Around 6AM on Sunday, June 15, 2014, I awoke, fingers reaching for the key to waken my sleeping companion — my 11 inch MacBook Air. Every night, the Air lulls me to sleep with its tinny speakers, the voices of my favorite tech experts updating me on the day’s news while my mind gradually loosens and dissolves into unconsciousness. Every morning, the Air shares with me any emails that may have arrived overnight.

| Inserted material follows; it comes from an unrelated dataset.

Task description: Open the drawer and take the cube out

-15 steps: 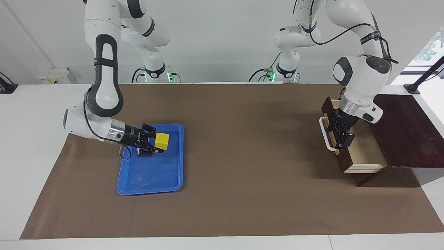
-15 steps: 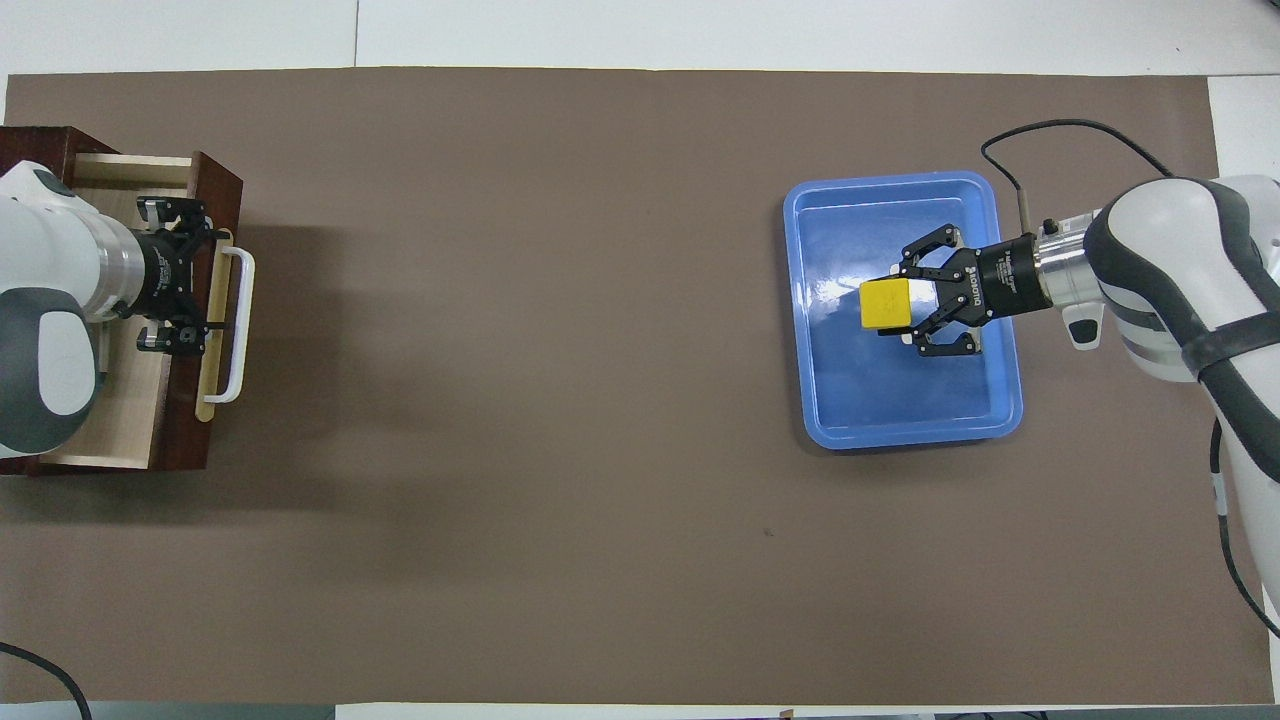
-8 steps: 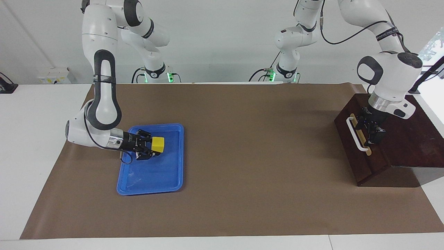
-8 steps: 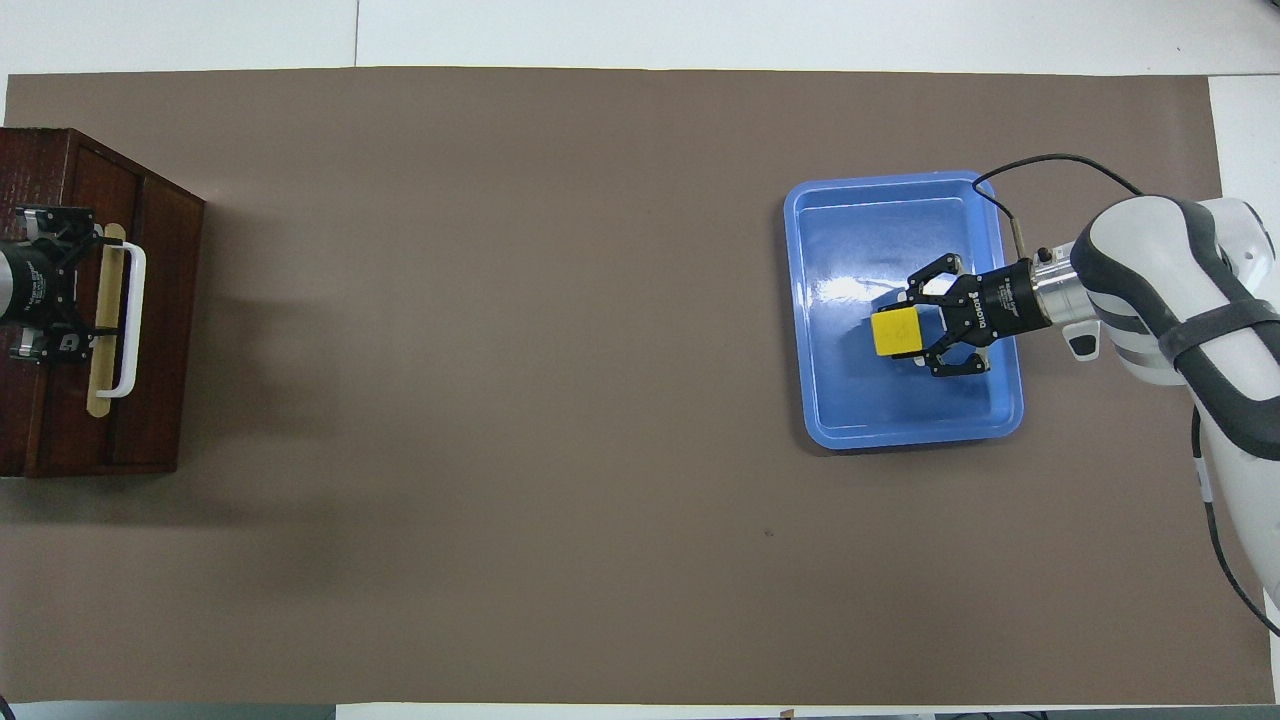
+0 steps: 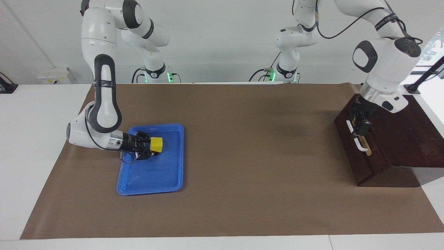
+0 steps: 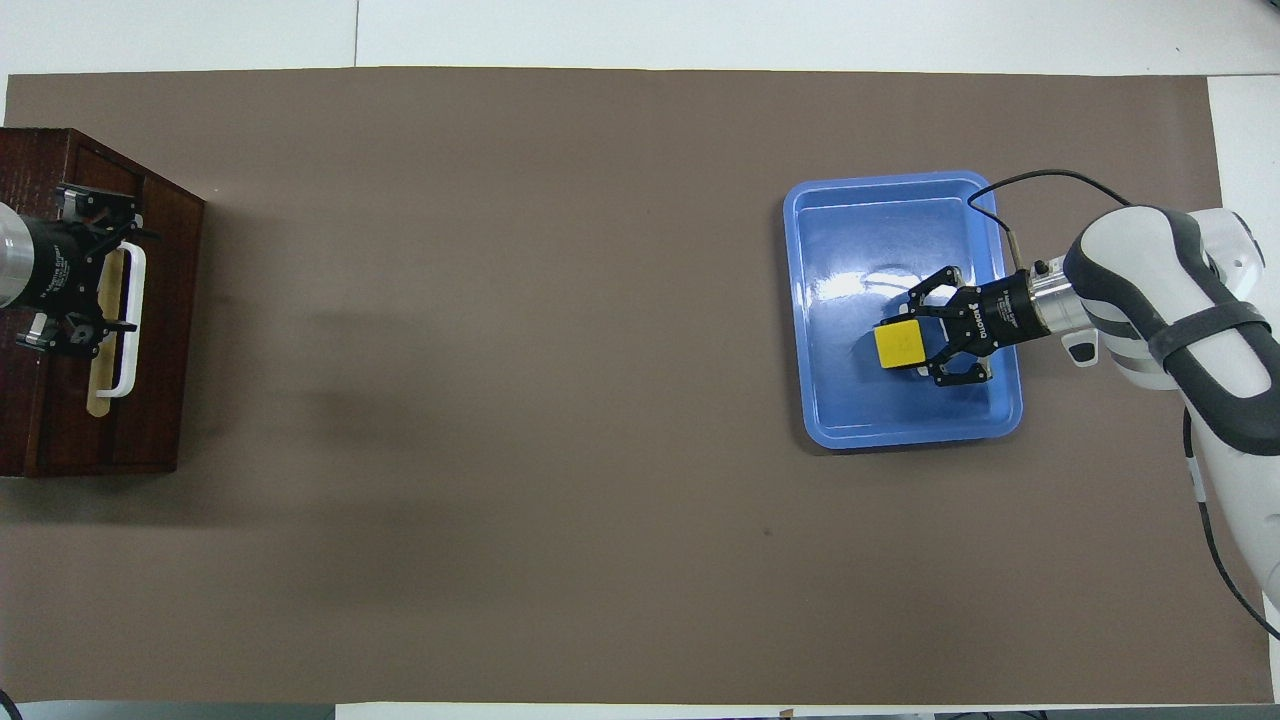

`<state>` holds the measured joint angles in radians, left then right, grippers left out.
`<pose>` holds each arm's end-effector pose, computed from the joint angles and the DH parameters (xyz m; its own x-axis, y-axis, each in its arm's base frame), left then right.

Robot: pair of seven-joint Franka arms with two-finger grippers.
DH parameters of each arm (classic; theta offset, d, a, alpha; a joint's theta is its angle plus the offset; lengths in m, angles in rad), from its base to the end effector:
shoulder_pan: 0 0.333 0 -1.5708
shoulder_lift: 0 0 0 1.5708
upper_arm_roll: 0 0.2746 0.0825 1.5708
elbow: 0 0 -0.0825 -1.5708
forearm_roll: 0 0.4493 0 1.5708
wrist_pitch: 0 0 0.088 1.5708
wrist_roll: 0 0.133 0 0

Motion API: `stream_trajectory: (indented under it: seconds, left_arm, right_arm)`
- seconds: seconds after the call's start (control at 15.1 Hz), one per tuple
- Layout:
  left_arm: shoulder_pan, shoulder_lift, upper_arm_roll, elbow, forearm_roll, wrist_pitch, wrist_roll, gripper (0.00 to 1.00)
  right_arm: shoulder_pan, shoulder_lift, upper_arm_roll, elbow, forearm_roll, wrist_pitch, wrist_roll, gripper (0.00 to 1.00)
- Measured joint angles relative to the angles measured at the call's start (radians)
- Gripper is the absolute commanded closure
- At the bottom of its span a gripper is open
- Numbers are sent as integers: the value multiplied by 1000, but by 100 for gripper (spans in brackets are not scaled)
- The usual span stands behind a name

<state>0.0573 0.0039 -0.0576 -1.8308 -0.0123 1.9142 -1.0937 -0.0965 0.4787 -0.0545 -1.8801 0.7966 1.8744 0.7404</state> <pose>0.6371 -0.0013 0.4441 0.4552 0.8900 0.0257 0.8869 -0.4557 0.0761 0.6159 -0.0220 0.1397 0.1684 -0.6790 -0.7146 -0.9721 -0.2343 -0.0065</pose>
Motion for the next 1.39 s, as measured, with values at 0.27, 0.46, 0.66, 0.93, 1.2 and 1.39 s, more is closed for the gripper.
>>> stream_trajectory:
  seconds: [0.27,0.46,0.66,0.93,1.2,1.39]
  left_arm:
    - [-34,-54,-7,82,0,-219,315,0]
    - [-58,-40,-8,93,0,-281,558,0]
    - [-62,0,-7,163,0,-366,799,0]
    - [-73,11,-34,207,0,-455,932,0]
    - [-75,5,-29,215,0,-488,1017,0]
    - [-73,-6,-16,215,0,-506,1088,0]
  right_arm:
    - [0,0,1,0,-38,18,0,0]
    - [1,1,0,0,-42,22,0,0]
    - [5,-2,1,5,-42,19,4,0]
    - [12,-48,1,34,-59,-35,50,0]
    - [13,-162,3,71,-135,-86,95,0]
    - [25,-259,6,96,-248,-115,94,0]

This morning, however—this Sunday—I awoke to but one email, the title of which snapped my mind from that in between state, where the dream you were having still dominates your emotions and thoughts, to a fully awake state, where the mind focuses sharply on the details of waking reality.
Please Call Us Immediately Regarding Your 6/16/14 Flight
My hand clumsily slams onto the trackpad, revealing the rest of the message: “Dear Expedia Traveler, We have received notice from Icelandair that they have made significant changes that impact your itinerary. We must speak with you as soon as possible to discuss the airline’s available options, which may be VERY limited.”

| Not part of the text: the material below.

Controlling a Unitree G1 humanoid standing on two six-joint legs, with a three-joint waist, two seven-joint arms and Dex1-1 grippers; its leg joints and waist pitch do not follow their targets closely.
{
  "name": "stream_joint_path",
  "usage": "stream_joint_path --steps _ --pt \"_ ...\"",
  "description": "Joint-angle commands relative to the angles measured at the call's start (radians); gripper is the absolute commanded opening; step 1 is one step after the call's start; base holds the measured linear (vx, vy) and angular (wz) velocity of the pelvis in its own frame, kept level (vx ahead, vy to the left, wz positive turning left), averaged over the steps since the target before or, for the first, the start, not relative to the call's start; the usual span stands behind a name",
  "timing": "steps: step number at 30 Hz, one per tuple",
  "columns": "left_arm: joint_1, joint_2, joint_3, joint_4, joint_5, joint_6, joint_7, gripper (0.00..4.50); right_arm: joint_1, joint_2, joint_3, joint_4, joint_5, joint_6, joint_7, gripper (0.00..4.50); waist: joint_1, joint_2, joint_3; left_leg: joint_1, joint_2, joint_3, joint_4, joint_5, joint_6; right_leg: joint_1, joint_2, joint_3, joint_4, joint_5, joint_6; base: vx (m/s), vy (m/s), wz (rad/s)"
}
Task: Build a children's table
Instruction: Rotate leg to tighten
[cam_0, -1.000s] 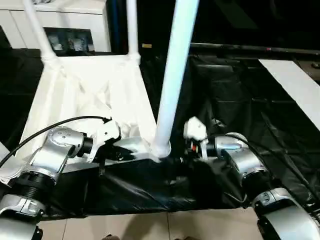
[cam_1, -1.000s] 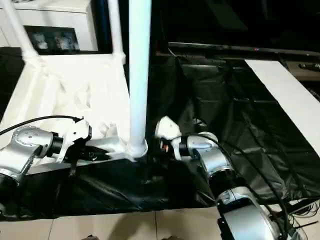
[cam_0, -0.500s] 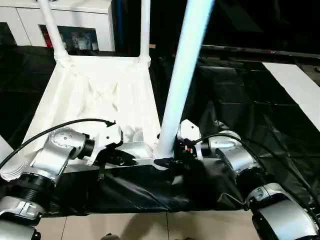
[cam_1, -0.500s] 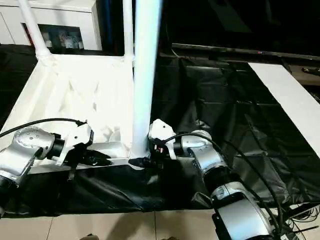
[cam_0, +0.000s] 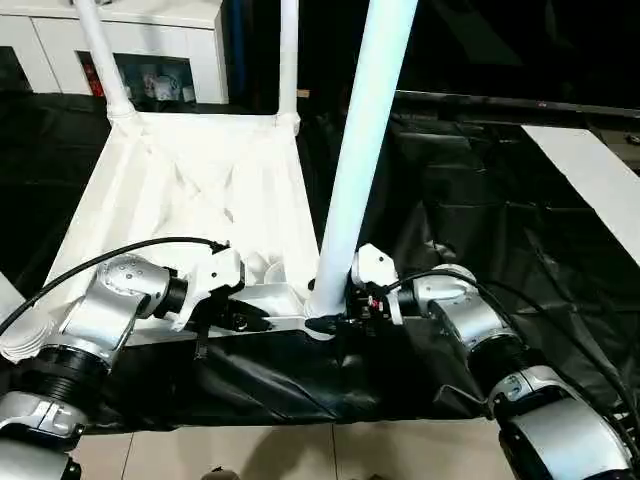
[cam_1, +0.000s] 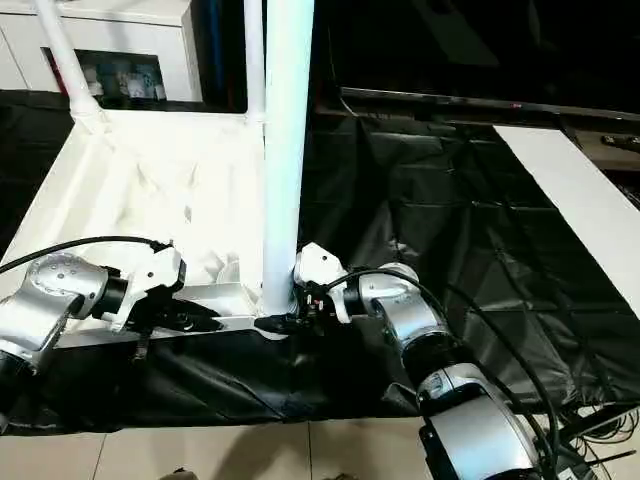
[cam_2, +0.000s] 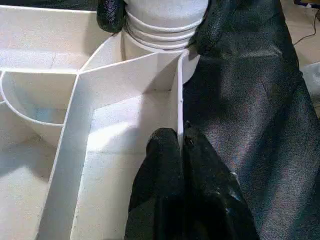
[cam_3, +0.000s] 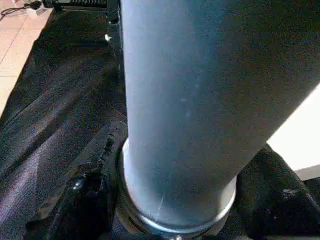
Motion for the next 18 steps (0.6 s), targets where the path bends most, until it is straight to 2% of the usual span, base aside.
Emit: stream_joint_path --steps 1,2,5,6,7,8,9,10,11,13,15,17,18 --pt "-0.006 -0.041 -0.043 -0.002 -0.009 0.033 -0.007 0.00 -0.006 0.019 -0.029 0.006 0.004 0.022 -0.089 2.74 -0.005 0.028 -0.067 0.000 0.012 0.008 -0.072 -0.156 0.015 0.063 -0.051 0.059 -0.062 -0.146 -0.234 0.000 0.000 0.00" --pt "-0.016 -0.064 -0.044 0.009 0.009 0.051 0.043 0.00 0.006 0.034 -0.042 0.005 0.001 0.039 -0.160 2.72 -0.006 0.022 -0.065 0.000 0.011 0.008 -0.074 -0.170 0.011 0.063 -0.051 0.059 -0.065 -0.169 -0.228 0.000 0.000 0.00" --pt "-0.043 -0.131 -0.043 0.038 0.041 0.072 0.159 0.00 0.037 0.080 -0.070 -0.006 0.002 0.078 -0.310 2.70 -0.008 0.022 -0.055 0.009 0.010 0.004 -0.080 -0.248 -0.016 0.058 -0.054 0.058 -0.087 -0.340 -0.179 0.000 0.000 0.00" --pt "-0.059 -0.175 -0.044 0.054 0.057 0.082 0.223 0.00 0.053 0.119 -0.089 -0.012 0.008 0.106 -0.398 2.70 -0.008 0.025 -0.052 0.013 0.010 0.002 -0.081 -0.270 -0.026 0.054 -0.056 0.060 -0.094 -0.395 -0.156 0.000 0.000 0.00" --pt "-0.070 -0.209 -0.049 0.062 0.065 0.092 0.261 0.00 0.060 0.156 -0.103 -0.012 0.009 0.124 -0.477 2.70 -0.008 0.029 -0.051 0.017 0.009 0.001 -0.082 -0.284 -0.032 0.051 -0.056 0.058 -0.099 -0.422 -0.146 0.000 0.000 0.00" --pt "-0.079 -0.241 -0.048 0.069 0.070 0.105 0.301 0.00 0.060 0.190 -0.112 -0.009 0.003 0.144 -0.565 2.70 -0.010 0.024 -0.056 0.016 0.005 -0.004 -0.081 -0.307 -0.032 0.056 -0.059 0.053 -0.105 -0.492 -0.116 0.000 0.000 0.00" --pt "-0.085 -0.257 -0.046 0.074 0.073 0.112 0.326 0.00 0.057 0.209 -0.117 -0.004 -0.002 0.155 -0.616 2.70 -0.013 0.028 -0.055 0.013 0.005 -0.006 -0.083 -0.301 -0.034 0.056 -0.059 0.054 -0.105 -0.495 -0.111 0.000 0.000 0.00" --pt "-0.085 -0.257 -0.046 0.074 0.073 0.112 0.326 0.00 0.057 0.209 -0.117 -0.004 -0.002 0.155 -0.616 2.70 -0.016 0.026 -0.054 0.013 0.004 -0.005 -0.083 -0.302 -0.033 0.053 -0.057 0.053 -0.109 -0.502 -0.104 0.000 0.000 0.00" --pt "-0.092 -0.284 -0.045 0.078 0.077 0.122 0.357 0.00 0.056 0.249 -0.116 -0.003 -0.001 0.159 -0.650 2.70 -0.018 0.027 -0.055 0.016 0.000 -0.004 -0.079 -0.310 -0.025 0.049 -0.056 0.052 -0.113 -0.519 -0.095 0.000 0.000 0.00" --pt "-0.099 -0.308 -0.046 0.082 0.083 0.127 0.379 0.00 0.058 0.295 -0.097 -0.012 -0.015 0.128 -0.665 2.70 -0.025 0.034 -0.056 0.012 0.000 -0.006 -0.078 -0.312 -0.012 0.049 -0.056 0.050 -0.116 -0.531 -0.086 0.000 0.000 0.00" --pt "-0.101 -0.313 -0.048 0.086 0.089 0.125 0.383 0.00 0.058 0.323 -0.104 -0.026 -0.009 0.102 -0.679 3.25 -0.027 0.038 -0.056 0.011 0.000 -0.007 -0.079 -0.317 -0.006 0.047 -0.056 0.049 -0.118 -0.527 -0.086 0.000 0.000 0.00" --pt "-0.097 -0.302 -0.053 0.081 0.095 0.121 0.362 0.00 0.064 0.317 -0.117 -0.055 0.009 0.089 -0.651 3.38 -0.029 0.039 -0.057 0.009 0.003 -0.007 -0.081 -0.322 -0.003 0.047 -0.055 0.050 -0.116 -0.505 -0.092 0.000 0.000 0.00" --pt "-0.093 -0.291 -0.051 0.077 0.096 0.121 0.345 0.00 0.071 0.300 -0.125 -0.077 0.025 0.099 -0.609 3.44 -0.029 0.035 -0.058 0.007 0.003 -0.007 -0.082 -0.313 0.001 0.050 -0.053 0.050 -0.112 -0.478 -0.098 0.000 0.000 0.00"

I flip over to locate my other sleeping companion — the Droid Maxx by Motorola — but it’s in the other room, so I lurch out of bed, blankets trailing behind me across the floor in twisted clumps of fabric. I crash into the table beside my couch (I haven’t yet donned my glasses, and I’m quite blind without them), knocking an iPad Mini and a stack of papers onto the floor before grasping the phone and pulling it from its charger.

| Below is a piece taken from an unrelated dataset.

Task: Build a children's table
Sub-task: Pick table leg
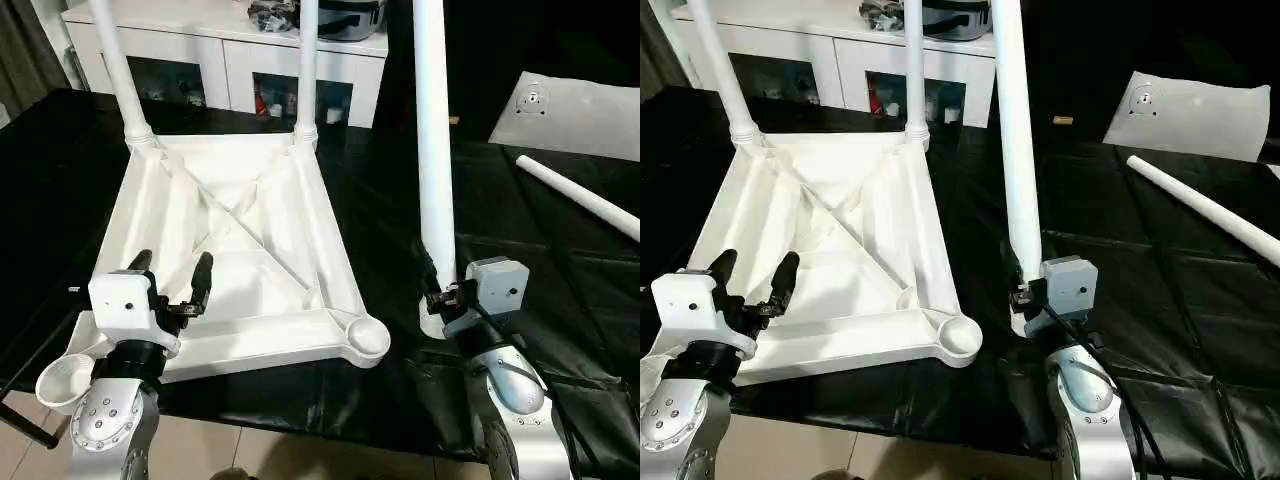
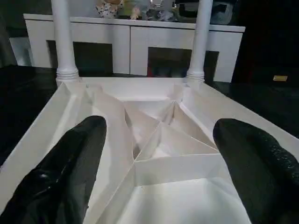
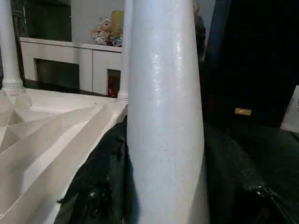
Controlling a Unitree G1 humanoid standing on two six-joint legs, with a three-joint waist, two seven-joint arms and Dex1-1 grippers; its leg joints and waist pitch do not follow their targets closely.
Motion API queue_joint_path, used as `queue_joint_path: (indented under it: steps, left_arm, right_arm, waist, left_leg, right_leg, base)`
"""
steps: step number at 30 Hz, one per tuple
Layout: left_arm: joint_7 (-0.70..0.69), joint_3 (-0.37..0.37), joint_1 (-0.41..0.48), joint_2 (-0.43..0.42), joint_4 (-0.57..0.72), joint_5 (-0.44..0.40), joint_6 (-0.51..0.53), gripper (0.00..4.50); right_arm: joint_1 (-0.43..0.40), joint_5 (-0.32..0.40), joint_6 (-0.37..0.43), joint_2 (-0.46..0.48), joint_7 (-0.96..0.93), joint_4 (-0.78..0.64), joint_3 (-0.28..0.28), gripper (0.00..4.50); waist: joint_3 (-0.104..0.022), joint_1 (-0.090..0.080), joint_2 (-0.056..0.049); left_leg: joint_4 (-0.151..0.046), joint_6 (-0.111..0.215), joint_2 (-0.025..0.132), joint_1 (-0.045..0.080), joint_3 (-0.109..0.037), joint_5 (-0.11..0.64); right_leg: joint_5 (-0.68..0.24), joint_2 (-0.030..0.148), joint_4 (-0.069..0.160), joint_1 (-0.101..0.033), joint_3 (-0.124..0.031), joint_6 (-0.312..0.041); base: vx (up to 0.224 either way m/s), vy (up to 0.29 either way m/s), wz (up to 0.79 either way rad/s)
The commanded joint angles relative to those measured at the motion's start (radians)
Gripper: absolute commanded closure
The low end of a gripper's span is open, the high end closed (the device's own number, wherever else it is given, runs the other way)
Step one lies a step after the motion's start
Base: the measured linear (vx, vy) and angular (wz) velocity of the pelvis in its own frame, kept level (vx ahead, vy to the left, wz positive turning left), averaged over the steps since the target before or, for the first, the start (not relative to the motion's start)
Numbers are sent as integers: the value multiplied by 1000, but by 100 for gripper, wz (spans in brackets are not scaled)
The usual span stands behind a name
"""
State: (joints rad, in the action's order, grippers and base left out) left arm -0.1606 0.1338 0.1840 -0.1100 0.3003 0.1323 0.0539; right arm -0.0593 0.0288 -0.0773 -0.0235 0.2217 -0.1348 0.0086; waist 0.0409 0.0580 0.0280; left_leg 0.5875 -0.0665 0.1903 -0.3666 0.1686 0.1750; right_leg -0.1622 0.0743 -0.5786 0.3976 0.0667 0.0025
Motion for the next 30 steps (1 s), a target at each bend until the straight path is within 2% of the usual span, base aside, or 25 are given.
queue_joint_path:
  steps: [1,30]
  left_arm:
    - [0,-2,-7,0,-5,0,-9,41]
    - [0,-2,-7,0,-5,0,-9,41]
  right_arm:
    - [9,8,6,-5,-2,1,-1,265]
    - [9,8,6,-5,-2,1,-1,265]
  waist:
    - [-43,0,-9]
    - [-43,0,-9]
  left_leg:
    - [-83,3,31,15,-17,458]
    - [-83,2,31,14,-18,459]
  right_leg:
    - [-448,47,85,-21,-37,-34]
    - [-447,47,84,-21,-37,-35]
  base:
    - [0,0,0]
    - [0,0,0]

After I rejoin my computer in the bedroom, I dial the number provided, and after several attempts to speak with a representative, Jason (who’s real name is definitely “Jason” and is certainly not Indian despite his poorly masked accent) calmly informs me my flight has been cancelled. “Why?” I ask. “A labor strike at the airport in Iceland,” he answers.
Let me pause for a moment to explain that barely three minutes have passed since I awoke, so, based upon my slurring of words and lack of understanding his accent, “Jason” must think I am on drugs (which I am) or crazy (see: drugs). He assures me he can easily reschedule the flight to this very day, so I hover over the phone like a nervous high school student waiting for my college rejection call. “Jason” comes back after a few minutes, triumphantly explaining that he booked a new flight and to expect a confirmation within five minutes.
An hour later and no confirmation in sight, I again phone Expedia, this time talking to “Max” (also assuredly not from a call center in India). “Max” was unable to confirm the new flight, so I went ahead and booked directly with Icelandair, which, unfortunately, only had “Saga Class” seats available. Well, there goes another $850…
After several more hours on the phone with Icelandair, Expedia, and my travel agency, the situation was sorted, and I began to run around the city like a chicken with its head cut off (or, to use my uncouth simile from earlier, like a Ben with his hemorrhoids cut off) in preparation for my trip. But everything was good! I packed, I pooped, and I arranged for a car to pick me up. Then, forty-five minutes before the car was to arrive, I received the following text: “Citi Cards Fraud Department. Did you attempt a barge at SIMPLEMOBILE*AI in the amount of $66.35 on 06-15?”
Why, no, I did not, Mrs. Fraud Department. And why, yes, I do believe someone has stolen my credit card number and is using it to purchase SIM cards and other untraceable cell phones. So here I am, on the airplane, experiencing turbulence. A day early. A credit card short. A traveling Benjamin.